Given data ::
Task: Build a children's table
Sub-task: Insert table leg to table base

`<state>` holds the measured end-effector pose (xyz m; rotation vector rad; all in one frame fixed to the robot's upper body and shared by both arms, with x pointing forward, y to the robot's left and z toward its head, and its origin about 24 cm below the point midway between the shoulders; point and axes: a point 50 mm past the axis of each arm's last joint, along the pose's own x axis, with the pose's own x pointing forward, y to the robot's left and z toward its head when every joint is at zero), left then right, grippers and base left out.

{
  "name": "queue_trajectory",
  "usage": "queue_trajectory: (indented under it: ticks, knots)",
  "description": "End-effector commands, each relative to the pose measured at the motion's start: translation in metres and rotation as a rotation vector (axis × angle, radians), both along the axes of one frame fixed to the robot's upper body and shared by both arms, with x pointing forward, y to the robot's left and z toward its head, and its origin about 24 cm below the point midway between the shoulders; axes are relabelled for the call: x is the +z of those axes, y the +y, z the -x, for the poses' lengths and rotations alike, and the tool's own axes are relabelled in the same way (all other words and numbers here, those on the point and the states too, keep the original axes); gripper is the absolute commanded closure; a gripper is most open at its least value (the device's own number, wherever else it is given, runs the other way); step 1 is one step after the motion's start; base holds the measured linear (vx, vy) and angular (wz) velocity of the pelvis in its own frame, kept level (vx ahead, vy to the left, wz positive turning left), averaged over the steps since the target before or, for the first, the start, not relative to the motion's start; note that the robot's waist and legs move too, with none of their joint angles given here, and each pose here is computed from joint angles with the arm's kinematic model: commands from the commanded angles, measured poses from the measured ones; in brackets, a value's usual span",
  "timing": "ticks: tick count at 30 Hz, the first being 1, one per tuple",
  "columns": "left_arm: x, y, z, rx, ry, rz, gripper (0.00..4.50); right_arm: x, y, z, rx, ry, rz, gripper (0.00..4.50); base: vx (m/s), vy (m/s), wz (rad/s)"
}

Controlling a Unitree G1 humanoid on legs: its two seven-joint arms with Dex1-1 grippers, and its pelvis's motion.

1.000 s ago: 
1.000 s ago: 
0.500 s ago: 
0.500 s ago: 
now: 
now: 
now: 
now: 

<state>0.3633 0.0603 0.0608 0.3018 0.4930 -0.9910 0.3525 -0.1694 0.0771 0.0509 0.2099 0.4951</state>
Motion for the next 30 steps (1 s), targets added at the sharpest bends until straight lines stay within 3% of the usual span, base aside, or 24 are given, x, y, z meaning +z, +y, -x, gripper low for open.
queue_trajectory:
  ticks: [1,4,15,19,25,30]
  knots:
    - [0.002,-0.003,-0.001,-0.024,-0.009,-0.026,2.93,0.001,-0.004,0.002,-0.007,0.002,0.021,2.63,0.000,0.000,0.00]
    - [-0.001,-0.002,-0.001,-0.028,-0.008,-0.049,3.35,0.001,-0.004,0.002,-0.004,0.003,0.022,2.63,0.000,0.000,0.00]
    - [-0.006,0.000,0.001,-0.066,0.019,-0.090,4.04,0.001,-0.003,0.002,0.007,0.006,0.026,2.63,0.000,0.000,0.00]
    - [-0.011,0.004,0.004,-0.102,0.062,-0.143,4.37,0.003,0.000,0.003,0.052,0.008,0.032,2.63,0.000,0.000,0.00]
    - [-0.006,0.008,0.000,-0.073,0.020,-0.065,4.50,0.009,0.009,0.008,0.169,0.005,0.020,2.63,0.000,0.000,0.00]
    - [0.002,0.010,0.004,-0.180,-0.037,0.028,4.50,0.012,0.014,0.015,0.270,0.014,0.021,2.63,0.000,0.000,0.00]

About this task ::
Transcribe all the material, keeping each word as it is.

Task result ::
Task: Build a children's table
Sub-task: Insert table leg to table base

`<state>` holds the measured end-effector pose (xyz m; rotation vector rad; all in one frame fixed to the robot's upper body and shared by both arms, with x pointing forward, y to the robot's left and z toward its head, and its origin about 24 cm below the point midway between the shoulders; point and axes: a point 50 mm past the axis of each arm's last joint, along the pose's own x axis, with the pose's own x pointing forward, y to the robot's left and z toward its head when every joint is at zero), left then right, grippers and base left out.

{
  "name": "queue_trajectory",
  "usage": "queue_trajectory: (indented under it: ticks, knots)",
  "description": "End-effector commands, each relative to the pose measured at the motion's start: translation in metres and rotation as a rotation vector (axis × angle, radians), both along the axes of one frame fixed to the robot's upper body and shared by both arms, with x pointing forward, y to the robot's left and z toward its head, and its origin about 24 cm below the point midway between the shoulders; axes are relabelled for the call: x is the +z of those axes, y the +y, z the -x, for the poses' lengths and rotations alike, and the tool's own axes are relabelled in the same way (all other words and numbers here, those on the point and the states too, keep the original axes); gripper is the absolute commanded closure; a gripper is most open at its least value (the device's own number, wherever else it is given, runs the other way); step 1 is one step after the motion's start; base holds the measured linear (vx, vy) and angular (wz) velocity of the pelvis in its own frame, kept level (vx ahead, vy to the left, wz positive turning left), averaged over the steps since the target before or, for the first, the start, not relative to the motion's start; note that the robot's waist and legs move too, with none of their joint angles given here, and each pose here is computed from joint angles with the arm's kinematic model: commands from the commanded angles, measured poses from the measured ones; in brackets, a value's usual span",
  "timing": "ticks: tick count at 30 Hz, the first being 1, one per tuple",
  "columns": "left_arm: x, y, z, rx, ry, rz, gripper (0.00..4.50); right_arm: x, y, z, rx, ry, rz, gripper (0.00..4.50); base: vx (m/s), vy (m/s), wz (rad/s)"
}

Controlling a Unitree G1 humanoid on legs: its two seven-joint arms with Dex1-1 grippers, and its pelvis's motion.

1.000 s ago: 
1.000 s ago: 
0.500 s ago: 
0.500 s ago: 
now: 
now: 
now: 
now: 

<state>0.3633 0.0603 0.0608 0.3018 0.4930 -0.9910 0.3525 -0.1694 0.0771 0.0509 0.2099 0.4951</state>
Motion for the next 30 steps (1 s), targets added at the sharpest bends until straight lines stay within 3% of the usual span, base aside, or 24 are given, x, y, z meaning +z, +y, -x, gripper low for open.
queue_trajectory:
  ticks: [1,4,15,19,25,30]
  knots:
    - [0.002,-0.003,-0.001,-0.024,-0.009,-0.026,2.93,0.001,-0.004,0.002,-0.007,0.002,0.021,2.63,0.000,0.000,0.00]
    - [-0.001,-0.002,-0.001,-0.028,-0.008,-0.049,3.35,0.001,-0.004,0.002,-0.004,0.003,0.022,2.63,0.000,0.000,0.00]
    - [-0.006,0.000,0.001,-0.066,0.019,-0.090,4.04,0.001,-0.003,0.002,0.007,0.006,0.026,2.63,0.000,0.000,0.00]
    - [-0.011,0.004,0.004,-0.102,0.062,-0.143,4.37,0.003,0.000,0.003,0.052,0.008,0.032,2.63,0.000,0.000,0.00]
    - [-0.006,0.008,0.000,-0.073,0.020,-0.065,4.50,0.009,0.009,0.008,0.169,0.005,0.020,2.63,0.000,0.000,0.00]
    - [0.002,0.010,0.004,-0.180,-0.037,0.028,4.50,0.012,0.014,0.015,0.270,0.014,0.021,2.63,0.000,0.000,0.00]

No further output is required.